Politique

Trafic de bébés : la fuite de Hama Amadou au Burkina divise le Niger

Hama Amadou au Niger le 15 juin 2014. © AFP

Acharnement de l'État à son encontre pour les uns, comportement indigne pour les autres : au Niger, la fuite burkinabè du président de l'Assemblée nationale, opposant numéro un soupçonné de trafic de bébés, ne laisse personne indifférent.

La fuite de Hama Amadou au Burkina dépasse désormais le strict cadre du vaste trafic de bébés pour lequel la justice de son pays veut l’entendre. Le président de l’Assemblée nationale nigérienne, dont les pairs ont autorisé l’audition par la justice au sujet d’un trafic international présumé de bébés, a quitté mercredi 27 août le Niger pour le Burkina Faso.

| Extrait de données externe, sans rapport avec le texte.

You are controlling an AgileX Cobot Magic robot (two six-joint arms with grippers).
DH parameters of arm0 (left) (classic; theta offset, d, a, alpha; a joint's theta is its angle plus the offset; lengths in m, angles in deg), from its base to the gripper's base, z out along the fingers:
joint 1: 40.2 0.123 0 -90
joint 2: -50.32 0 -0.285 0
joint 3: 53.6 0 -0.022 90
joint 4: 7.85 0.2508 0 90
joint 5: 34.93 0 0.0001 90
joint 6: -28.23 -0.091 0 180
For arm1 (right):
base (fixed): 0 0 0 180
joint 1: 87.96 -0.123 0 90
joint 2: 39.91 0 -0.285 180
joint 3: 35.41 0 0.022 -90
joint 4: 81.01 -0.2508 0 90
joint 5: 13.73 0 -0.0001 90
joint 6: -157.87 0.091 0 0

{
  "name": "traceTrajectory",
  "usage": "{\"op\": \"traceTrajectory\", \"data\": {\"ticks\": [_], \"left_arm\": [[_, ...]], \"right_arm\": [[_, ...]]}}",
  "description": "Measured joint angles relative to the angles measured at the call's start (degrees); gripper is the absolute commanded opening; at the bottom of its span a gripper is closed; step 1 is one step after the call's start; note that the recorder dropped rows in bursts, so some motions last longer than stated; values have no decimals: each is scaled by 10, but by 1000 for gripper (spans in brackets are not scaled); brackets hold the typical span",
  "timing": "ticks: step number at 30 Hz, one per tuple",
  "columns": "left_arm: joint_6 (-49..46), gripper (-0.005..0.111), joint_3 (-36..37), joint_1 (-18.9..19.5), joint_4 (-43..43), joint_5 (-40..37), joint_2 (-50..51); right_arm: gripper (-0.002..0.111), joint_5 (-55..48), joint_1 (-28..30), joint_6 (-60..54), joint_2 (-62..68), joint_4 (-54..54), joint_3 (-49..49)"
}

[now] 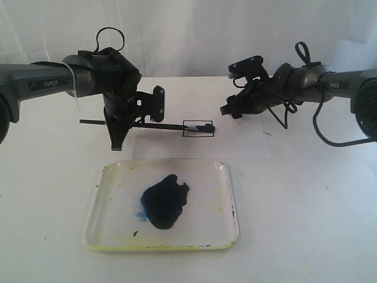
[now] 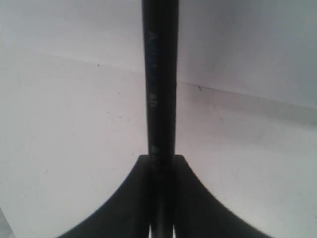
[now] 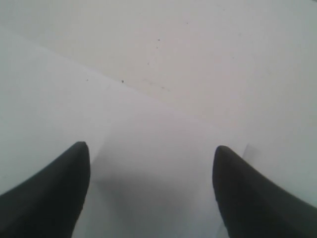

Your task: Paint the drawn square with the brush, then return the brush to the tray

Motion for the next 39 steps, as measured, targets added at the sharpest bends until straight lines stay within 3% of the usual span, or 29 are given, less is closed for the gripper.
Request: {"op": "traceTrajectory", "data": {"ticks": [15,39], "left_arm": [[-11,0,0,-10,63,-30,0],[4,0,0,-18,88,-33,0]], "right_arm": [[66,1,0,0,0,0,0],[66,-47,0,10,-7,0,0]]}}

Le camp d’Hama Amadou, opposant numéro un au président Mahamadou Issoufou, dénonce avec fracas une utilisation de la justice à but politique par les autorités. L’atmosphère politique s’est progressivement détériorée à Niamey depuis son passage dans l’opposition en août 2013, qui lui a fait gagner le statut de principal adversaire du chef de l’État pour la présidentielle de 2016.

Trafic de bébés

"Tout le monde sait dans ce pays que (les autorités) ont tenté de diverses manières de débarquer Hama Amadou : d’abord par un vote (de défiance) des députés aux deux-tiers, puis par le biais de la Cour constitutionnelle, mais ils n’ont pas pu", a expliqué Souley Oumarou, son avocat. "Par le biais de la justice", "on veut mettre hors d’état de nuire le président de l’Assemblée nationale", le procureur ayant "adressé une requête aux fins ‘d’arrêter’" Hama Amadou et non de "simplement l’auditionner", a poursuivi son défenseur, qui dénonce un "acharnement" du pouvoir.

Le Mouvement démocratique nigérien (Moden), parti d’Amadou, se montre très virulent. Pour le régime, "il faut harceler, isoler et abattre Hama par tous les moyens", tempête-t-il, critiquant un "dossier judiciaire fallacieux, savamment coordonné par le président de la République".

Depuis deux mois, le Niger vit au rythme de l’évolution de l’enquête sur un trafic international de bébés entre le Nigeria, où ils ont été conçus, le Bénin et le Niger. Des cadres politiques et économiques nigériens seraient impliqués. Dix-sept personnes, dont l’une des épouses de Hama Amadou, ont été inculpées fin juin pour "supposition d’enfant" (délit qui consiste à attribuer la maternité d’un enfant à une femme qui ne l’a pas mis au monde), "faux et usage de faux" et "déclaration mensongère", puis écrouées.

"Procédure illégale"

Lui "n’a pas fui pour ce qu’on lui reproche, mais il s’est mis à l’abri contre une procédure illégale" prise par "des gens qui veulent sa peau", a affirmé Me Oumarou. "Comme cela, il a la chance d’être candidat en 2016. S’ils l’avaient pris, ils ne l’auraient jamais libéré avant 2016."

La majorité tient évidemment une position diamétralement opposée. "Personne ne l’aurait touché s’il ne s’était pas lui-même empêtré dans une affaire criminelle de trafic d’êtres humains", s’indigne Iro Sani, le porte-parole du Parti nigérien pour la démocratie et le socialisme (PNDS, au pouvoir), avant d’ironiser : "les autres personnes qui sont en prison (dans cette affaire), c’est aussi pour les empêcher d’être candidates en 2016 ?"

La fuite du président du Parlement mercredi au Burkina Faso, "qui ne le grandit pas", est qualifiée de "preuve de mépris" pour l’institution judiciaire par Iro Sani, qui montre au peuple nigérien "le vrai visage" d’Amadou, "un aventurier" capable de "se soustraire à la justice".